The 1901 census has Edmund and his family living at 16 Clissold Road, Stoke Newington, London.  It is also recorded that he had two servents living with them, Annie Saffell who was the housemaid and Millie Wikens who was a nurse.  Edmunds mother Eliza Payne lived next door at number 14.  By the 1911 census they had moved to number 4 Glebe Place, Stoke Newington London.  This was a very impressive house which shows he was doing very nicely.  Sometime between 1911 and 1914 they had moved again to a house in West Heath Avenue, Hampstead, North London.  This was, and still is a very affluent area.

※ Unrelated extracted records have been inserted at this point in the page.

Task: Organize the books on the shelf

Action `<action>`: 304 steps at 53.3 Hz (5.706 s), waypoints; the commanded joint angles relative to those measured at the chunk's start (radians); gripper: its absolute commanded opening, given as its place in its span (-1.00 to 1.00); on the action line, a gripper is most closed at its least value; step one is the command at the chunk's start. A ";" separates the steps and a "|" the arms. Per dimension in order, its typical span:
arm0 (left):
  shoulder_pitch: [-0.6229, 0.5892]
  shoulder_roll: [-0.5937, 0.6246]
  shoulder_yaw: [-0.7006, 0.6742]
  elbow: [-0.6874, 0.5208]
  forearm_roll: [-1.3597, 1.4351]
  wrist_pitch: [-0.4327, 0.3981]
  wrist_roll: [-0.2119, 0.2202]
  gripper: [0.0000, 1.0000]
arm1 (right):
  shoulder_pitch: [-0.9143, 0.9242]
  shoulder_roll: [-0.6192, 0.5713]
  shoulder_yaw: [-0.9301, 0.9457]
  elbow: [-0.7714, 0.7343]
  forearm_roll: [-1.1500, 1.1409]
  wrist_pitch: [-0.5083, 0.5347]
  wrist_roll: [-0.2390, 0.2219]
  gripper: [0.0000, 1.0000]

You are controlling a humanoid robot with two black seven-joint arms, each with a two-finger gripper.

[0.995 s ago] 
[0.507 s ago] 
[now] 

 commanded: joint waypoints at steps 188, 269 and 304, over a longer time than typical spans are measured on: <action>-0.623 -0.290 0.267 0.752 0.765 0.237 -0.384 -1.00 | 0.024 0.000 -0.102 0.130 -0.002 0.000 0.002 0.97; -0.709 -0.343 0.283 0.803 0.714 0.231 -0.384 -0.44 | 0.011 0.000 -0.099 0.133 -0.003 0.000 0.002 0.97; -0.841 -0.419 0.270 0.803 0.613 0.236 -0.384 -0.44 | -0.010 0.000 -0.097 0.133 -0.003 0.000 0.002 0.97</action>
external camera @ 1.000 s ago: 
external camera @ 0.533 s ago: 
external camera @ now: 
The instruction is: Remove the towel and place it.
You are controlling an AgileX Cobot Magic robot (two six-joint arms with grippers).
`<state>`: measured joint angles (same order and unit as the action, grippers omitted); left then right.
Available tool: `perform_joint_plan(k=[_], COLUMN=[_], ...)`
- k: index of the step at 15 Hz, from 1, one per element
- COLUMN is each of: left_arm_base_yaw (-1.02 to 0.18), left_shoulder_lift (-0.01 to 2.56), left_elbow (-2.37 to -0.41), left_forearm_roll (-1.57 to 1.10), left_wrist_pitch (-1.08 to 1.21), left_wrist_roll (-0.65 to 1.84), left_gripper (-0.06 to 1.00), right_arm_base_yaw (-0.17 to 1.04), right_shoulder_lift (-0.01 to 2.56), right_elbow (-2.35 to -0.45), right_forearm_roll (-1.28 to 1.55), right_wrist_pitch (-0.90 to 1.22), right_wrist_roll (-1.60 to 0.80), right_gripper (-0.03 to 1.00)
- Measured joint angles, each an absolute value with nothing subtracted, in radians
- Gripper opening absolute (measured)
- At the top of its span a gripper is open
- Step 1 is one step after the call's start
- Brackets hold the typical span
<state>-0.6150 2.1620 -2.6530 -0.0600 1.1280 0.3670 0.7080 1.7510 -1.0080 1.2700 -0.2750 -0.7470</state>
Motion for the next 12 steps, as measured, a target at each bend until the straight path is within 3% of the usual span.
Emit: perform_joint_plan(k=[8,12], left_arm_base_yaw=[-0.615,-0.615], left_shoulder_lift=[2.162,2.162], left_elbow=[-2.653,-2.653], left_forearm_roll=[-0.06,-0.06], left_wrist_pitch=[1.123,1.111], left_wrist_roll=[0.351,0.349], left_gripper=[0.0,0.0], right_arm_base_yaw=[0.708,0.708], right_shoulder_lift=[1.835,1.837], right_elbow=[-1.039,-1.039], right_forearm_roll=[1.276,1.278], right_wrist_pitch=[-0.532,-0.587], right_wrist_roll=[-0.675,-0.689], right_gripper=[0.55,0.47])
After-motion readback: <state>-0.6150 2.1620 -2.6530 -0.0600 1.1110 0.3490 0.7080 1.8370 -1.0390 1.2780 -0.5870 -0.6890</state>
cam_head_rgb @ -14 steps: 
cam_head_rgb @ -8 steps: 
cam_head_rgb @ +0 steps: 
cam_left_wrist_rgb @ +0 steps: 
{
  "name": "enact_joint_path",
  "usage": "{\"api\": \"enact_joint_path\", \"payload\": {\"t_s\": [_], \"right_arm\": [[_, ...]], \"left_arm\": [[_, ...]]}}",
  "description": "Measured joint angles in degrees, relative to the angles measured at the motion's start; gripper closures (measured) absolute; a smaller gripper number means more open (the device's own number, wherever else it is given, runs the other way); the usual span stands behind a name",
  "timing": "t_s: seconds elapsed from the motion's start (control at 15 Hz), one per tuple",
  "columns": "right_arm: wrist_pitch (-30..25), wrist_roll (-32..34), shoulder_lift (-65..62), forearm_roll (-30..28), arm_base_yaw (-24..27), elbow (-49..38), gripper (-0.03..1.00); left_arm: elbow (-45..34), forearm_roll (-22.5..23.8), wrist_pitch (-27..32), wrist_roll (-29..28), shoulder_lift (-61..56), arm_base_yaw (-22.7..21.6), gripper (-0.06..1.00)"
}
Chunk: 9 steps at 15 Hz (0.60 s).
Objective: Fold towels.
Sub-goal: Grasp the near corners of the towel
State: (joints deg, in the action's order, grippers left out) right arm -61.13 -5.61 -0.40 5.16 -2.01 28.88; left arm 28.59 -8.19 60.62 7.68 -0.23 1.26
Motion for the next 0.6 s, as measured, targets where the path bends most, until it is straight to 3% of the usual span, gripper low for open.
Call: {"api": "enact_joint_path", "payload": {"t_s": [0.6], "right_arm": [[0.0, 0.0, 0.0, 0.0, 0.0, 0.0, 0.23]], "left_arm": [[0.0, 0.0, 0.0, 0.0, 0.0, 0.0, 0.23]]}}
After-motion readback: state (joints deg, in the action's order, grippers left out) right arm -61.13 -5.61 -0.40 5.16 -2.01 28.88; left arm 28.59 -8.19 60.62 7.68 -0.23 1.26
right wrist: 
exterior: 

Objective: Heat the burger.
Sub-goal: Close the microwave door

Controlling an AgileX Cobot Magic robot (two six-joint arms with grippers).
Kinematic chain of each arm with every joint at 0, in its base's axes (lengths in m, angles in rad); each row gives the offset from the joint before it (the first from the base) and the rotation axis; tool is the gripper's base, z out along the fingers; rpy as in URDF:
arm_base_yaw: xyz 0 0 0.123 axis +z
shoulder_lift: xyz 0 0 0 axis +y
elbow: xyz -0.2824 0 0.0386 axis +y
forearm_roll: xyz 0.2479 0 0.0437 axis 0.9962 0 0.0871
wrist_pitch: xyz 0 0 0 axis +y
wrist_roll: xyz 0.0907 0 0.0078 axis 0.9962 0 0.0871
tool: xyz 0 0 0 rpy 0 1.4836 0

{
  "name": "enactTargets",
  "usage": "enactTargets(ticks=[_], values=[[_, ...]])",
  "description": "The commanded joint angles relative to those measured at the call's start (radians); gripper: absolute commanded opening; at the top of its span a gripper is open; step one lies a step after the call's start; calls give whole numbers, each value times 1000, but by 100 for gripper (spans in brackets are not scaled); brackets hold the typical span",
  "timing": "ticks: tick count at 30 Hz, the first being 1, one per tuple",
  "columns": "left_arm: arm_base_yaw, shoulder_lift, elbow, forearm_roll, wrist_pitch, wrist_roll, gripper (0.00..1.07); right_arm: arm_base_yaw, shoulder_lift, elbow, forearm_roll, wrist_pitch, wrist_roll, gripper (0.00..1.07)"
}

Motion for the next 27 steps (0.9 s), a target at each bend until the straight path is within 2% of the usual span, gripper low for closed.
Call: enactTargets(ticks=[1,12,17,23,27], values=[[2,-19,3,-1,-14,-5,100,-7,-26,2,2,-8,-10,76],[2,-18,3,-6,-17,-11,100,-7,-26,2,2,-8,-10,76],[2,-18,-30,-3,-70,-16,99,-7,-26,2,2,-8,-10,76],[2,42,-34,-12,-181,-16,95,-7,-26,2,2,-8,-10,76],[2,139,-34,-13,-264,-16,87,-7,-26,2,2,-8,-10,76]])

During his lifetime Edmund was struck down by a few illnesses and accidents.  Whilst he was performing in 'The Shop Girl' he had been feeling unwell for about two weeks when he collapsed on stage.  He had been struck down by Typhoid fever.  He was nursed at home by a well known fever specialist call Doctor Robert Whairy and two trained nurses.  It was recorded that when he was deep in his fever he would fight Zulu's!  During this time he also had to go into hospital for an operation.  This saw him stay in a nursing home for about five months.  He was away from the theatre for about 15 months.  He also broke his leg on stage which took two operations to fix.  He was sent away to Norway to recuperate.

He took ill again during 1913 and had to miss performances of 'The Girl from Utah'.  When he did return the newpapers of the day announced

'Welcome back Teddy! How we have missed you'

Unfortunately 'The Girl from Utah' proved to be his last stage performance.  In June 1914 he became very ill.  On June 5th 1914 he had a serious operation.  He had been diagnosed with stomach cancer and they tried to remove a tumour.  The operation was not a success and sadly on the 1st July 1914 Edmund Payne died. 

He was only 50 years old.  The theatre world was shocked and stunned.